Close to 90 Destinations Drop Off the CDC’s Highest COVID-19 Advisory List
by Daniel McCarthy /On Monday, the Centers for Disease Control and Prevention (CDC) officially moved off its old travel health notice system. That system, which was installed early in the COVID-19 pandemic, categorized destinations depending on the COVID-19 infection rate per 100,000 residents in destinations worldwide.

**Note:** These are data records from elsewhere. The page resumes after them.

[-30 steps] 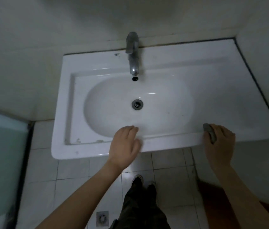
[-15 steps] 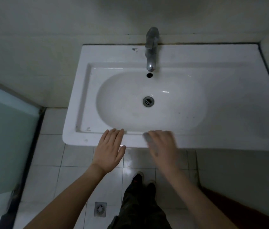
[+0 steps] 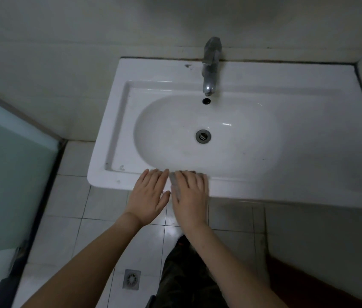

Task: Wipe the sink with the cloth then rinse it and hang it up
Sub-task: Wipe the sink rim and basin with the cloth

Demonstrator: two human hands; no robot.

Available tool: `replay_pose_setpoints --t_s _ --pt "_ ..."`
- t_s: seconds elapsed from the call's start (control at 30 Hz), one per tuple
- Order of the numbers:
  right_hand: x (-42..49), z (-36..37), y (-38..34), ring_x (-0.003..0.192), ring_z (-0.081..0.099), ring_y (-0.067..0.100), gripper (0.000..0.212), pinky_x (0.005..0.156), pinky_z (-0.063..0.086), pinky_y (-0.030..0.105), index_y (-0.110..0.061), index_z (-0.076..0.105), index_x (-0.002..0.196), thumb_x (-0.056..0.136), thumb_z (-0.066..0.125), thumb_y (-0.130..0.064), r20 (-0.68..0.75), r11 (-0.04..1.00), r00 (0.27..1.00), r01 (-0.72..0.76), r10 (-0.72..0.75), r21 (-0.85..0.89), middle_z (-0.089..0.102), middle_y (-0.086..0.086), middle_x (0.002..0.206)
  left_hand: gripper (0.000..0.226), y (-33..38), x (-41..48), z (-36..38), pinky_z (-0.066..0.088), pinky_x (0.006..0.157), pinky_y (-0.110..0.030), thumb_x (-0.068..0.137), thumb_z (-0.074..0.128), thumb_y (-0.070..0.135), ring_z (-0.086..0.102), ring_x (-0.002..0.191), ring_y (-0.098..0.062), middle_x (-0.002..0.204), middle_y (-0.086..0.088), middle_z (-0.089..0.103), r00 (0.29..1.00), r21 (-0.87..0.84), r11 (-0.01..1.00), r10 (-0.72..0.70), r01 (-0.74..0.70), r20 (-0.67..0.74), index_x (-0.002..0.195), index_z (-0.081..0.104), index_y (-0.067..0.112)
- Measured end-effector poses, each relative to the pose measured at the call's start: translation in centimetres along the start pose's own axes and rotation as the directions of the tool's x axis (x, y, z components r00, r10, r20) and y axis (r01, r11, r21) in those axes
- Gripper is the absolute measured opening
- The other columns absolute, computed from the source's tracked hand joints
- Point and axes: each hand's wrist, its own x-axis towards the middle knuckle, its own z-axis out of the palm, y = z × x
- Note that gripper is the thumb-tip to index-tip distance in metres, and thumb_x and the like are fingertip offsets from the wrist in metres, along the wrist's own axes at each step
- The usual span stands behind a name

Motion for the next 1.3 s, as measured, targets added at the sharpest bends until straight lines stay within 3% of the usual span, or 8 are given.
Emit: replay_pose_setpoints --t_s 0.17,0.27,0.4,0.5,0.83,1.03,1.17,1.3 --pt "-0.6 -4.5 5.9 0.102 0.050 0.019 0.033 0.098 0.039 0.039 -0.021 0.059 0.120 0.087 0.056 -0.018 0.000 0.979 0.979 0.204 -0.204 0.016 0.062 -0.001 0.114 0.057 0.1 0.1 -0.2 0.026 0.114 -0.044 0.095 0.034 0.035 0.053 0.116 -0.029 0.121 -0.012 0.059 1.000 0.033 0.999 -0.001 0.000 0.015 0.139 0.047 0.001" --pt "-1.9 -8.1 12.9 0.100 0.046 0.020 0.033 0.087 0.043 0.043 -0.015 0.062 0.120 0.087 0.062 -0.012 -0.132 0.999 0.990 0.043 -0.046 -0.032 0.064 0.004 0.111 0.057 0.0 0.1 -0.1 0.025 0.115 -0.044 0.095 0.033 0.036 0.052 0.116 -0.029 0.121 -0.012 0.059 1.000 0.041 0.999 0.007 -0.007 0.008 0.140 0.046 0.002" --pt "-2.8 -8.7 17.0 0.101 0.053 0.032 0.034 0.094 0.042 0.043 -0.009 0.066 0.117 0.095 0.051 -0.030 -0.254 0.968 0.939 -0.250 0.232 -0.040 0.065 0.011 0.112 0.057 -0.1 0.0 0.2 0.024 0.115 -0.043 0.095 0.033 0.035 0.053 0.115 -0.029 0.120 -0.012 0.059 1.000 0.033 0.999 0.021 -0.020 -0.016 0.139 0.047 0.001" --pt "-2.2 -6.7 12.7 0.097 0.055 0.034 0.028 0.093 0.041 0.044 -0.010 0.067 0.114 0.094 0.054 -0.023 -0.310 0.952 0.911 -0.302 0.272 -0.053 0.065 0.011 0.109 0.056 -0.1 0.0 0.4 0.023 0.116 -0.043 0.094 0.034 0.034 0.053 0.116 -0.030 0.120 -0.013 0.059 0.999 0.018 0.999 0.028 -0.028 -0.038 0.138 0.047 0.001" --pt "0.4 2.1 -1.7 0.106 0.058 0.022 0.031 0.102 0.039 0.041 -0.021 0.063 0.120 0.094 0.049 -0.030 -0.041 0.997 0.996 -0.075 0.074 -0.026 0.065 0.000 0.114 0.054 -1.4 0.1 -0.7 0.034 0.114 -0.045 0.093 0.043 0.032 0.057 0.119 -0.035 0.127 -0.017 0.061 0.996 -0.114 0.989 0.092 -0.094 -0.016 0.135 0.051 0.000" --pt "0.0 3.0 -2.5 0.100 0.058 0.029 0.027 0.099 0.041 0.045 -0.011 0.067 0.113 0.091 0.062 -0.026 -0.247 0.990 0.959 -0.140 0.139 0.012 0.066 0.007 0.108 0.052 -9.9 -0.8 -5.1 0.031 0.116 -0.046 0.095 0.047 0.019 0.040 0.136 -0.035 0.145 -0.020 0.046 0.978 -0.244 0.967 -0.116 0.072 -0.172 0.143 0.040 0.000" --pt "0.9 5.2 -8.0 0.095 0.057 0.030 0.024 0.094 0.043 0.046 -0.012 0.065 0.112 0.090 0.059 -0.019 -0.263 0.983 0.950 -0.180 0.168 -0.022 0.065 0.006 0.104 0.051 -16.3 -1.2 -4.6 0.042 0.106 -0.048 0.097 0.042 0.023 0.048 0.124 -0.037 0.136 -0.023 0.049 0.883 -0.493 0.763 -0.469 0.418 0.023 0.141 0.035 -0.001" --pt "2.3 9.9 -16.8 0.107 0.055 0.022 0.032 0.102 0.039 0.041 -0.019 0.059 0.121 0.094 0.044 -0.025 -0.047 0.997 0.998 -0.048 0.046 -0.062 0.063 -0.001 0.115 0.039 -17.1 -1.8 -4.2 0.053 0.087 -0.031 0.101 0.039 0.022 0.065 0.099 -0.012 0.120 -0.002 0.065 0.874 -0.680 0.597 -0.465 0.426 0.139 0.140 0.042 0.016"
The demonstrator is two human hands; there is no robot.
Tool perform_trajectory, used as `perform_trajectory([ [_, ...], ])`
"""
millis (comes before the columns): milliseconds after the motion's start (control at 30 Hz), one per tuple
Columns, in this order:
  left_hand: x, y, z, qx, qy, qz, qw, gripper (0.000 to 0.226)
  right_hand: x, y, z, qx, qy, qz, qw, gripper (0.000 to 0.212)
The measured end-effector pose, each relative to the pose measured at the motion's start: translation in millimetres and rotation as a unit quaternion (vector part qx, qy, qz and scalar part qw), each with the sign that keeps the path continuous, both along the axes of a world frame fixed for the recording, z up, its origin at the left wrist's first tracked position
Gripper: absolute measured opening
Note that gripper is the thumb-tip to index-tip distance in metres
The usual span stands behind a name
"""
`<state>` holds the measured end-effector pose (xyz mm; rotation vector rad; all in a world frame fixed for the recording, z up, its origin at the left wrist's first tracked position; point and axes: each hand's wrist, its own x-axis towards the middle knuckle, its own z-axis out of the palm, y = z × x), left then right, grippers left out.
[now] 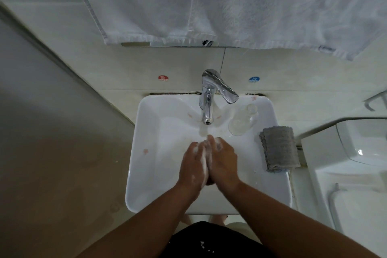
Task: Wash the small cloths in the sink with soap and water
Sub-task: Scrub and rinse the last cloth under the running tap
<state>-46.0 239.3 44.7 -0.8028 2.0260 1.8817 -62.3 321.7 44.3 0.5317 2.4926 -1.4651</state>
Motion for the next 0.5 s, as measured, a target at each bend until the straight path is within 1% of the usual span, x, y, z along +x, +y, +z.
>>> perform_trajectory([
  [67, -10, -8, 1, -0.006, -0.01, 0.039, 0.999, 0.021, 19, -12, 5, -0.007, 0.015, 0.036, 0.999, 0.04],
  [100, -11, -11, 4, 0.003, -0.017, 0.037, 0.999, 0.017, 24, -16, 6, -0.005, 0.031, 0.053, 0.998, 0.038],
  [133, -9, -11, 8, 0.028, -0.017, 0.026, 0.999, 0.018, 24, -16, 5, -0.003, 0.044, 0.053, 0.998, 0.036],
  [200, -1, -5, 18, 0.107, -0.037, -0.012, 0.994, 0.023, 8, -4, -3, 0.014, 0.05, 0.023, 0.998, 0.039],
  [233, 5, 0, 21, 0.119, -0.047, -0.023, 0.992, 0.025, -3, 5, -5, 0.022, 0.043, 0.016, 0.999, 0.042],
  [267, 10, 3, 23, 0.109, -0.04, -0.034, 0.993, 0.026, -11, 13, -8, 0.03, 0.033, 0.023, 0.999, 0.045],
  [367, 14, 3, 9, 0.015, 0.013, -0.095, 0.995, 0.023, -20, 32, -17, 0.068, 0.002, 0.076, 0.995, 0.048],
  [433, 10, -7, 4, -0.049, 0.009, -0.067, 0.996, 0.029, -20, 40, -17, 0.059, -0.011, 0.066, 0.996, 0.045],
  [500, 5, -22, -2, -0.118, 0.016, -0.011, 0.993, 0.034, -20, 45, -12, 0.014, 0.0, 0.054, 0.998, 0.04],
])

The Level 4 list, for instance, had previously included destinations that had recorded more than 500 COVID-19 cases per 100,000 residents in the past 28 days, while subsequent levels took that threshold down to lower levels of COVID.
Now, after the CDC’s most recent change, most of those Level 4 destinations, including Canada, Ireland, Italy, Mexico, the U.K., and most other destinations that the agency monitors, are now categorized on the CDC’s Level 3: COVID-19 High list, a big change from earlier in the pandemic.
The Level 3 list still includes destinations that are “high risk” for COVID, but it no longer tells Americans “do not travel” to the included destinations because of high rates of COVID-19, which was what the previous Level 4 warning was doing.
And while the “Do Not Travel” warning on the Level 4 list remains, there are currently no destinations on the list.
The CDC said it made the change last week because it wanted to be able “to help the public understand when the highest level of concern is most urgent.”
“This new system will reserve Level 4 travel health notices for special circumstances, such as rapidly escalating case trajectory or extremely high case counts, emergence of a new variant of concern, or healthcare infrastructure collapse. Levels 3, 2, and 1 will continue to be primarily determined by 28-day incidence or case counts,” the CDC said.